Ever been really pissed off? Of course you have. However, enny fule kno that you can’t let it get to you. Swallow the anger, and wash it down with a nice cup of bile. Nobody likes to have their shopping trip / holiday / pagan sacrifice ruined by someone going nuts because a pigeon just shat on their brand new stilts.

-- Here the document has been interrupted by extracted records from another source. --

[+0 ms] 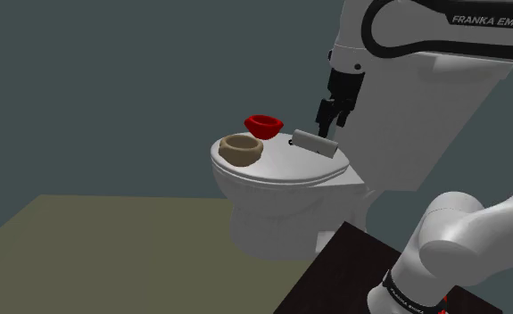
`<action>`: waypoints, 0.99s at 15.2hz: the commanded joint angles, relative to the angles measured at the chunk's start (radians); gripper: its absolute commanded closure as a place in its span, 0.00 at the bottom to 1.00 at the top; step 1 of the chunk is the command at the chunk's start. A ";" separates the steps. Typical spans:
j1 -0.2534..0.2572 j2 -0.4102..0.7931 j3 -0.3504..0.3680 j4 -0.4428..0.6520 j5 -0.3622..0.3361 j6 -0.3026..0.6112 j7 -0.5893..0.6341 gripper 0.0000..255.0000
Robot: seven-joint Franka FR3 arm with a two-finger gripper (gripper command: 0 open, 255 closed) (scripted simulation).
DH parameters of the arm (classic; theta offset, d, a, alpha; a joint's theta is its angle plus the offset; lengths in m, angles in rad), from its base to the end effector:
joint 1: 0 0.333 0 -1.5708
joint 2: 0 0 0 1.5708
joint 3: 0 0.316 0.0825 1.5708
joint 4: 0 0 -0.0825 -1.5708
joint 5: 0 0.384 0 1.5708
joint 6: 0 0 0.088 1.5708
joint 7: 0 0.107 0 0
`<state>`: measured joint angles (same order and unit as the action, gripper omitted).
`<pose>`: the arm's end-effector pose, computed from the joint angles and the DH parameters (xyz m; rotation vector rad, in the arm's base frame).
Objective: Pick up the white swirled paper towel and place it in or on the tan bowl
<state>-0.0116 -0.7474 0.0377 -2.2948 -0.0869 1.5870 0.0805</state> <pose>0.3199 0.0031 0.6093 3.0288 -0.0973 0.0677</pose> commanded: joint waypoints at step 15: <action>-0.058 0.307 -0.305 0.077 -0.047 0.241 -0.328 0.00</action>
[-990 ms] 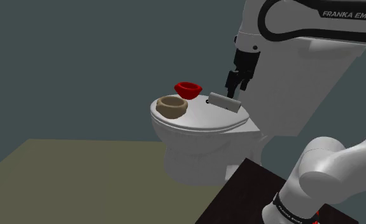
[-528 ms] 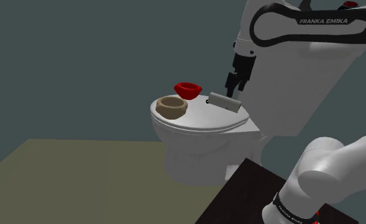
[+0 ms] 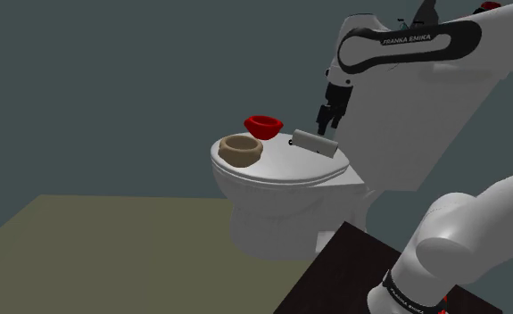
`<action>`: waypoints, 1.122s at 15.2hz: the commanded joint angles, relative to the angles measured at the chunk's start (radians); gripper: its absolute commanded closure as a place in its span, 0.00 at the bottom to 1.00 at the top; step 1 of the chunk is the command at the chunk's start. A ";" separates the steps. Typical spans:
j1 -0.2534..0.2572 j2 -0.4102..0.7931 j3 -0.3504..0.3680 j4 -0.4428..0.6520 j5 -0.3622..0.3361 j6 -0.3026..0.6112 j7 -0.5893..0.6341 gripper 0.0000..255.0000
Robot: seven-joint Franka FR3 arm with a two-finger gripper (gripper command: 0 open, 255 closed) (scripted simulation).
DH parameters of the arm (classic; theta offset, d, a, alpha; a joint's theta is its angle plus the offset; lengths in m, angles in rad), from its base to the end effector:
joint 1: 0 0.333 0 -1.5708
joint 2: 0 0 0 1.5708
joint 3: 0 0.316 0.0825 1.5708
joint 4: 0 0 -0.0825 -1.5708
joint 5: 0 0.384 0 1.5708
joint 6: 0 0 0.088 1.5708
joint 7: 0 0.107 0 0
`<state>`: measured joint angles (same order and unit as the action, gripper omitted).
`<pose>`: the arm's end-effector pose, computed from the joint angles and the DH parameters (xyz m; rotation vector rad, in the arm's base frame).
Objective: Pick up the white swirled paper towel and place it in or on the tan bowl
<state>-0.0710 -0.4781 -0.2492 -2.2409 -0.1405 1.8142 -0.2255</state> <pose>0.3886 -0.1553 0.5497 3.1077 -0.0602 0.0513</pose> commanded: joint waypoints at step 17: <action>-0.101 0.696 -0.255 0.479 0.324 0.103 -0.507 0.00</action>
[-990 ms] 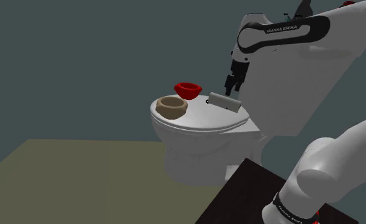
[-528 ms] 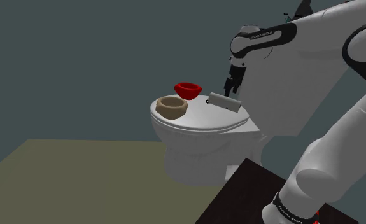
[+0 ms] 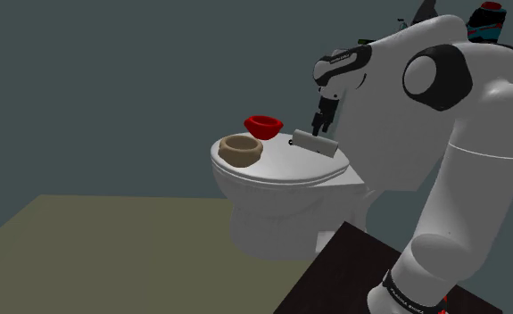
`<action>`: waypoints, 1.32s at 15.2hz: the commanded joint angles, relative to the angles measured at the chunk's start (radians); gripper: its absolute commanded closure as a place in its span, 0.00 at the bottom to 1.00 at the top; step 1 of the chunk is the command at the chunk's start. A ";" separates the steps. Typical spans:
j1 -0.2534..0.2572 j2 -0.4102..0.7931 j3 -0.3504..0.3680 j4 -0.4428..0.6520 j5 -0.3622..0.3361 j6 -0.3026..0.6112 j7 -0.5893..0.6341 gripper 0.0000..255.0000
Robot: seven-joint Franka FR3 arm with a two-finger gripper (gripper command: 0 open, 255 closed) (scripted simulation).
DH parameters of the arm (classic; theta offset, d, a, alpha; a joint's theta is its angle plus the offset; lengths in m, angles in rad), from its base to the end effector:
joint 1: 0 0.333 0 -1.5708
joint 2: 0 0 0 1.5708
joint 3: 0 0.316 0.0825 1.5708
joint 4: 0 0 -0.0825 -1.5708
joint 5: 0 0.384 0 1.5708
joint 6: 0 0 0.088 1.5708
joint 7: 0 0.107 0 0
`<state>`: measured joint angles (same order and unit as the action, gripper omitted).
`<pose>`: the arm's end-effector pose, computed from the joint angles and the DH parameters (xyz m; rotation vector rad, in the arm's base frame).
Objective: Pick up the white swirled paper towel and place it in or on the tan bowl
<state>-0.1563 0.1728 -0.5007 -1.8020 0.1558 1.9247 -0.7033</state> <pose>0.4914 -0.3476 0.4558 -3.0758 0.0072 -0.0283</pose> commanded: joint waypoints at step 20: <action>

Luckily, there are strategies. You know, breathing exercises, squidgy balls, voodoo. The thing is, these are often not enough… personally, I’ve been looking for something to assuage my deep rage recently, and here are a few strategies I’ve found useful.
Mantraps
Why bother going on the rampage in your local shopping centre / high school / clown academy with a shotgun, when you can simply spend days digging holes, carefully placing mantraps in them and then laying twigs and leaves over the top? Even better, keep a camcorder trained on the scene and win yourself £250 on You’ve Been Framed!
Bubble wrap
A timeless classic, bubble wrap is everyone’s favourite. Whether you tersely pop it under your desk or wrap your subject up in it and throw them out of the nearest window into the holly bush twelve floors below, you can’t go wrong.
Ethel Merman
It could all be down to sexual tension. I read a book recently in which the heroine dug a hole in her bedroom wall through a poster of Ethel Merman and shagged it. Obviously this tactic isn’t for everyone, but you could always try it getting it on with someone else. Ginger Rogers, perhaps.
Chocolate
Indulge yourself with a nice chunky bar of the brown stuff – freeze it and gouge their eyes out with it. Alternatively, create your own man-made brown-stuff and shove it through their letterbox. Granted, it’s getting a bit a clichéd now – but classics are classic for a reason.
Take time out
Honestly, how are you supposed to plan someone’s grisly demise if you don’t give yourself adequate time to prepare? Spend the time having a luxurious bath, reading a book or shaving your head, buying a white cat and putting lasers onto your sharks’ heads.
The silent win
Simply wait. Good things come to those who wait. That person probably isn’t just annoying you. They’re annoying everyone. Plus, you get to feel like every minute they spend alive is one you have graciously permitted them to enjoy, because of the excellent sort of person you are.